We could implement this by somehow marking a "committed" snapshot and a
"flushed" snapshot differently, either by adding an "fsync" property to the
snapshot file that would be false after a flush() but true after a commit(),
or by encoding the property within the snapshot filename.  The file purger
would have to ensure that all index files referenced by either the last
committed snapshot or the last flushed snapshot were off limits.  A rollback()
would zap all changes since the last commit().  

Such a scheme allows the the top level app to avoid the costs of fsync while
maintaining its own transaction log -- perhaps with the optimizations
suggested above (separate disk, SSD, etc).

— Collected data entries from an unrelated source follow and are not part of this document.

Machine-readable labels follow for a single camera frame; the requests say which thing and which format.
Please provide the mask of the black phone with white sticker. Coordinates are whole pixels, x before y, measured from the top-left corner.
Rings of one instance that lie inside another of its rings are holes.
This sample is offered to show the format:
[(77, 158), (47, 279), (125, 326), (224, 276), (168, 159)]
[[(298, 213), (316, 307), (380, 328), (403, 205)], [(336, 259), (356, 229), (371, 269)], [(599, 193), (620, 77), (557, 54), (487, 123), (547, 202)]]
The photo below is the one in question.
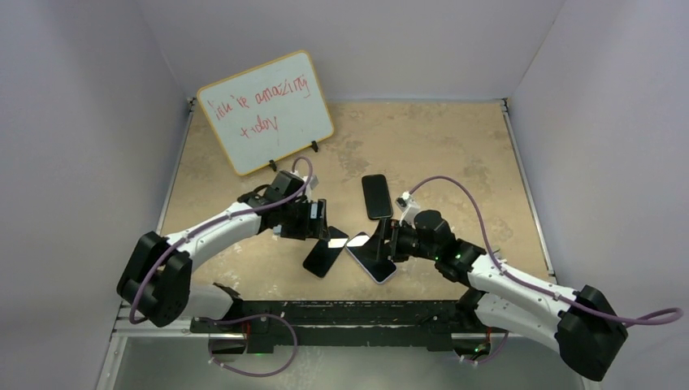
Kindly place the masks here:
[(349, 235), (337, 227), (329, 227), (329, 240), (319, 240), (306, 256), (302, 267), (322, 279), (331, 270), (349, 240)]

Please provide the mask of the black phone case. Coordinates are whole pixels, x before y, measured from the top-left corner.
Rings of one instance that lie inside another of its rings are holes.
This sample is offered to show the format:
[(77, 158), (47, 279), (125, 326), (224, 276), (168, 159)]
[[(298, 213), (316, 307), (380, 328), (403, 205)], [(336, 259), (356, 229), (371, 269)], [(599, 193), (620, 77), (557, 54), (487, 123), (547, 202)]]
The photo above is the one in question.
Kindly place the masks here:
[(385, 175), (364, 175), (361, 182), (367, 218), (369, 220), (391, 218), (393, 210)]

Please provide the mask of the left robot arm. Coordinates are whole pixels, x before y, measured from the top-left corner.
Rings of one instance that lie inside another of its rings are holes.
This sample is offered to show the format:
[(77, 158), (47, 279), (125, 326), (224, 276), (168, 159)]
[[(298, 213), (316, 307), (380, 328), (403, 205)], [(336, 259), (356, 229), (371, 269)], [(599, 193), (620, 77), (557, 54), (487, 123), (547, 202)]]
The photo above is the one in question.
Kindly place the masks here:
[(328, 240), (327, 203), (311, 195), (315, 175), (279, 171), (273, 181), (237, 198), (226, 210), (181, 232), (147, 232), (136, 243), (116, 285), (130, 304), (130, 321), (165, 327), (179, 317), (209, 319), (221, 332), (242, 321), (241, 298), (221, 284), (195, 286), (204, 262), (242, 240), (271, 230), (293, 240)]

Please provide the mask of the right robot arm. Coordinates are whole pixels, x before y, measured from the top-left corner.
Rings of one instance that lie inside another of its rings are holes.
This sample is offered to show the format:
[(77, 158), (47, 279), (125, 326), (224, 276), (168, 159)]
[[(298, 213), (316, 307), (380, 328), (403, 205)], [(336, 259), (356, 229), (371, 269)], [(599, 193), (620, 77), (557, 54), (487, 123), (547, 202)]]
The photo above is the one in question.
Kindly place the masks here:
[(412, 223), (382, 219), (361, 248), (375, 265), (433, 261), (445, 279), (467, 288), (456, 309), (462, 328), (485, 325), (527, 337), (589, 380), (605, 377), (628, 337), (597, 288), (559, 286), (495, 262), (487, 250), (457, 238), (437, 210), (420, 212)]

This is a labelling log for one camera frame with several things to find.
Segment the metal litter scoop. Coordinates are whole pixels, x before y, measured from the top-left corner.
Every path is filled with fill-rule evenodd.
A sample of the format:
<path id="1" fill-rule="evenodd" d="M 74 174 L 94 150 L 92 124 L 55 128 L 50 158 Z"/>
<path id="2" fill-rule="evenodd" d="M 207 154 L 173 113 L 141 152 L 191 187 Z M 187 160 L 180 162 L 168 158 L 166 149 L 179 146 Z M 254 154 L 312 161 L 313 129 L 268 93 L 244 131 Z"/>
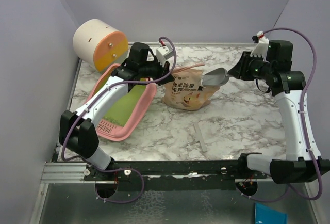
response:
<path id="1" fill-rule="evenodd" d="M 206 74 L 202 79 L 203 86 L 223 86 L 229 81 L 230 76 L 225 68 L 217 68 Z"/>

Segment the beige cat litter bag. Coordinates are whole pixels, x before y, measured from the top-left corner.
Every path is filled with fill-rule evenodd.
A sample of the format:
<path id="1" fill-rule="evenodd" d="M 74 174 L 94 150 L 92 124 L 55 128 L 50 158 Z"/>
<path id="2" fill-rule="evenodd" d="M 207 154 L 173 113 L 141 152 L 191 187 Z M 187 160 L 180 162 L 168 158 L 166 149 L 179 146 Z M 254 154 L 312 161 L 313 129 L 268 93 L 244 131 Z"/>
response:
<path id="1" fill-rule="evenodd" d="M 210 104 L 210 98 L 220 86 L 206 86 L 202 84 L 203 70 L 199 67 L 203 63 L 192 66 L 177 67 L 172 71 L 174 81 L 166 83 L 164 96 L 161 98 L 163 104 L 183 109 L 199 110 Z"/>

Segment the clear bag sealing clip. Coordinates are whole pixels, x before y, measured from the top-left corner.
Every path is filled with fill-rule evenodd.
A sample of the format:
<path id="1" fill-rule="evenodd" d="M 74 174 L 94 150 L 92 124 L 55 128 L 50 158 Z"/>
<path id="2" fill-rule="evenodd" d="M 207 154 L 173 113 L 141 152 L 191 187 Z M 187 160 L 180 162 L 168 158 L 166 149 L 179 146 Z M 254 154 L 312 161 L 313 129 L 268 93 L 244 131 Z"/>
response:
<path id="1" fill-rule="evenodd" d="M 204 138 L 202 136 L 202 132 L 199 125 L 197 123 L 194 123 L 193 128 L 195 130 L 195 134 L 194 134 L 195 141 L 200 144 L 202 152 L 207 152 L 207 147 L 205 145 Z"/>

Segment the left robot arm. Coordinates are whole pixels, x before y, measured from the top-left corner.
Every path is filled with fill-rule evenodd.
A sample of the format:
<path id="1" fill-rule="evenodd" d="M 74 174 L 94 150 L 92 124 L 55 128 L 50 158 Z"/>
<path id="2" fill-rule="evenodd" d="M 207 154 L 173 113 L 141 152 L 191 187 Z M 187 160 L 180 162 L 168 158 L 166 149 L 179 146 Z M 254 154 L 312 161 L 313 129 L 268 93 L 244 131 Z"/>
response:
<path id="1" fill-rule="evenodd" d="M 111 72 L 104 86 L 85 105 L 74 112 L 66 110 L 62 113 L 59 131 L 62 148 L 70 149 L 91 163 L 101 179 L 110 179 L 114 173 L 113 158 L 100 148 L 95 126 L 134 86 L 172 82 L 175 65 L 168 62 L 171 57 L 177 57 L 174 45 L 161 44 L 153 53 L 147 44 L 135 42 L 128 57 Z"/>

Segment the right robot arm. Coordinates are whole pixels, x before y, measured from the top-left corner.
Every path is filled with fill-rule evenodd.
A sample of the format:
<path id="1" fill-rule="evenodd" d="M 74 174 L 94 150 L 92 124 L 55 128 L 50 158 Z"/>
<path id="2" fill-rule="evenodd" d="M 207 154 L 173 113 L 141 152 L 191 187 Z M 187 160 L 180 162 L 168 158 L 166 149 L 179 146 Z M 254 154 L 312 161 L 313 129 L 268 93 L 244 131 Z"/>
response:
<path id="1" fill-rule="evenodd" d="M 305 183 L 329 171 L 315 143 L 307 113 L 306 81 L 301 71 L 292 71 L 293 44 L 285 40 L 254 37 L 256 46 L 244 51 L 229 76 L 242 81 L 263 80 L 275 98 L 286 137 L 285 160 L 260 153 L 242 154 L 237 165 L 242 178 L 255 171 L 269 175 L 277 184 Z"/>

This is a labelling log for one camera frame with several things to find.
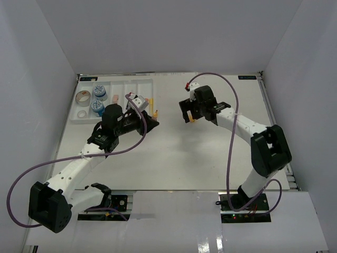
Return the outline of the blue slime jar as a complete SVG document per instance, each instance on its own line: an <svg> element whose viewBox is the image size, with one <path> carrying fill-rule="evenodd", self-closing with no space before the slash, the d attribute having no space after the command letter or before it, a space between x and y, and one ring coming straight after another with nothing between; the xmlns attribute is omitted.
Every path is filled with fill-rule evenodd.
<svg viewBox="0 0 337 253"><path fill-rule="evenodd" d="M97 117L101 117L105 111L105 105L101 100L94 100L90 108Z"/></svg>
<svg viewBox="0 0 337 253"><path fill-rule="evenodd" d="M103 85L96 85L93 87L93 94L96 100L106 101L108 98L106 89Z"/></svg>

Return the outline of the small clear tape roll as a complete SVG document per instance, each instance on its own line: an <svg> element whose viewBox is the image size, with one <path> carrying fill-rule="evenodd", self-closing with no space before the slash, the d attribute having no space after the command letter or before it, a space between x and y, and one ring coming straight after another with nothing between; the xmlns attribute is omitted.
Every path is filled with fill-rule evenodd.
<svg viewBox="0 0 337 253"><path fill-rule="evenodd" d="M80 110L78 113L77 113L77 117L79 119L85 119L87 118L87 112L85 110Z"/></svg>

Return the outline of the yellow highlighter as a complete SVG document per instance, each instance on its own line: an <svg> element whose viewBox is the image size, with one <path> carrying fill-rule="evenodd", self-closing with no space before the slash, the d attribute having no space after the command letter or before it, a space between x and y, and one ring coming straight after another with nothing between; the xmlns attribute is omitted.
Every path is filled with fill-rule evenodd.
<svg viewBox="0 0 337 253"><path fill-rule="evenodd" d="M150 98L149 99L149 112L150 112L150 114L153 114L153 109L154 109L154 99Z"/></svg>

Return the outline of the pink orange highlighter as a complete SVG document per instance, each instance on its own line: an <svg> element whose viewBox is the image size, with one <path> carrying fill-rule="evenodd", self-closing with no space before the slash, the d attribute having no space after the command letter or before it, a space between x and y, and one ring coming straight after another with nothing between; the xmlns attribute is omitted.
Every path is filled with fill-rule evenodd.
<svg viewBox="0 0 337 253"><path fill-rule="evenodd" d="M152 115L153 120L157 121L157 118L158 118L158 110L156 110Z"/></svg>

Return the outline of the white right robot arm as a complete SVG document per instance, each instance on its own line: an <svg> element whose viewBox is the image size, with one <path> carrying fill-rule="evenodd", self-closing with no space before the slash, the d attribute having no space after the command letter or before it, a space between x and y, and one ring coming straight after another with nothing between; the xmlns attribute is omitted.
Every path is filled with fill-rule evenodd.
<svg viewBox="0 0 337 253"><path fill-rule="evenodd" d="M188 112L193 119L205 118L218 127L231 130L251 147L251 170L247 179L238 188L237 196L231 201L236 207L252 209L256 203L255 195L267 182L292 160L292 155L284 132L277 124L266 126L235 113L227 103L218 103L208 85L198 83L187 85L190 97L179 102L183 119L190 122Z"/></svg>

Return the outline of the large clear tape roll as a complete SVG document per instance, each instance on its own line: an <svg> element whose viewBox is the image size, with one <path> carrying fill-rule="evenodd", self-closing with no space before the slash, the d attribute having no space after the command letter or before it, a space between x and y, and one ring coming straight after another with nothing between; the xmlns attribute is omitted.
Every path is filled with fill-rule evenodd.
<svg viewBox="0 0 337 253"><path fill-rule="evenodd" d="M90 100L91 100L91 94L87 90L79 91L76 94L76 96L75 96L75 102L80 107L87 107L87 106L89 106L90 105Z"/></svg>

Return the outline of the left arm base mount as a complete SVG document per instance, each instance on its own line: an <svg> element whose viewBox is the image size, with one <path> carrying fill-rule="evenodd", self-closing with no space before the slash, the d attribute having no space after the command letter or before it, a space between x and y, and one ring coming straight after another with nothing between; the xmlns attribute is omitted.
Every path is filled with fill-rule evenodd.
<svg viewBox="0 0 337 253"><path fill-rule="evenodd" d="M128 196L114 194L112 189L100 183L86 186L81 192L81 201L85 204L85 212L125 212L127 210Z"/></svg>

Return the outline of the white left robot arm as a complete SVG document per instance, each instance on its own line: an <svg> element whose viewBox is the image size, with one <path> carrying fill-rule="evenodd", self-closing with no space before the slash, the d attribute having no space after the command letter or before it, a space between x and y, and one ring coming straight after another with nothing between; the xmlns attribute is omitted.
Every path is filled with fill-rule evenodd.
<svg viewBox="0 0 337 253"><path fill-rule="evenodd" d="M119 144L119 137L136 131L141 136L159 126L146 111L130 108L126 113L117 104L108 105L101 121L94 127L78 156L56 176L44 183L33 184L29 194L28 215L54 233L61 232L69 223L75 202L73 191L80 182Z"/></svg>

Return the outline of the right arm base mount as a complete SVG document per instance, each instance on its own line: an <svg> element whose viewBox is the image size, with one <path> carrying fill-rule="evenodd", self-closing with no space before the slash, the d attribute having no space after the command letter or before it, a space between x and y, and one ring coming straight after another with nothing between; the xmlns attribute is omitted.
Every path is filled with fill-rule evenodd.
<svg viewBox="0 0 337 253"><path fill-rule="evenodd" d="M245 200L238 193L230 195L228 198L227 194L219 195L219 200L215 202L216 205L220 206L222 211L233 211L230 208L229 201L230 199L232 203L232 207L234 209L242 208L245 204L247 204L250 199ZM250 203L247 207L243 209L243 212L246 212L248 216L252 216L257 212L267 212L269 211L269 203L265 193L260 194L252 203Z"/></svg>

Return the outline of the yellow cap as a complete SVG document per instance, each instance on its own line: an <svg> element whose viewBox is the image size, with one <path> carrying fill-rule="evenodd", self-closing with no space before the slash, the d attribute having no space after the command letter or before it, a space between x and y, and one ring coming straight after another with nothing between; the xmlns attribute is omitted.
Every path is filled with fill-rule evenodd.
<svg viewBox="0 0 337 253"><path fill-rule="evenodd" d="M190 123L194 123L195 119L191 115L189 115L189 121L190 121Z"/></svg>

> Refactoring of IndexWriter
> --------------------------
>
>                 Key: LUCENE-2026
>                 URL: https://issues.apache.org/jira/browse/LUCENE-2026
>             Project: Lucene - Java
>          Issue Type: Improvement
>          Components: Index
>            Reporter: Michael Busch
>            Assignee: Michael Busch
>            Priority: Minor
>             Fix For: 3.1
>
>
> I've been thinking for a while about refactoring the IndexWriter into
> two main components.
> One could be called a SegmentWriter and as the
> name says its job would be to write one particular index segment. The
> default one just as today will provide methods to add documents and
> flushes when its buffer is full.
> Other SegmentWriter implementations would do things like e.g. appending or
> copying external segments [what addIndexes*() currently does].
> The second component's job would it be to manage writing the segments
> file and merging/deleting segments. It would know about
> DeletionPolicy, MergePolicy and MergeScheduler. Ideally it would
> provide hooks that allow users to manage external data structures and
> keep them in sync with Lucene's data during segment merges.
> API wise there are things we have to figure out, such as where the
> updateDocument() method would fit in, because its deletion part
> affects all segments, whereas the new document is only being added to
> the new segment.
> Of course these should be lower level APIs for things like parallel
> indexing and related use cases. That's why we should still provide
> easy to use APIs like today for people who don't need to care about
> per-segment ops during indexing. So the current IndexWriter could
> probably keeps most of its APIs and delegate to the new classes.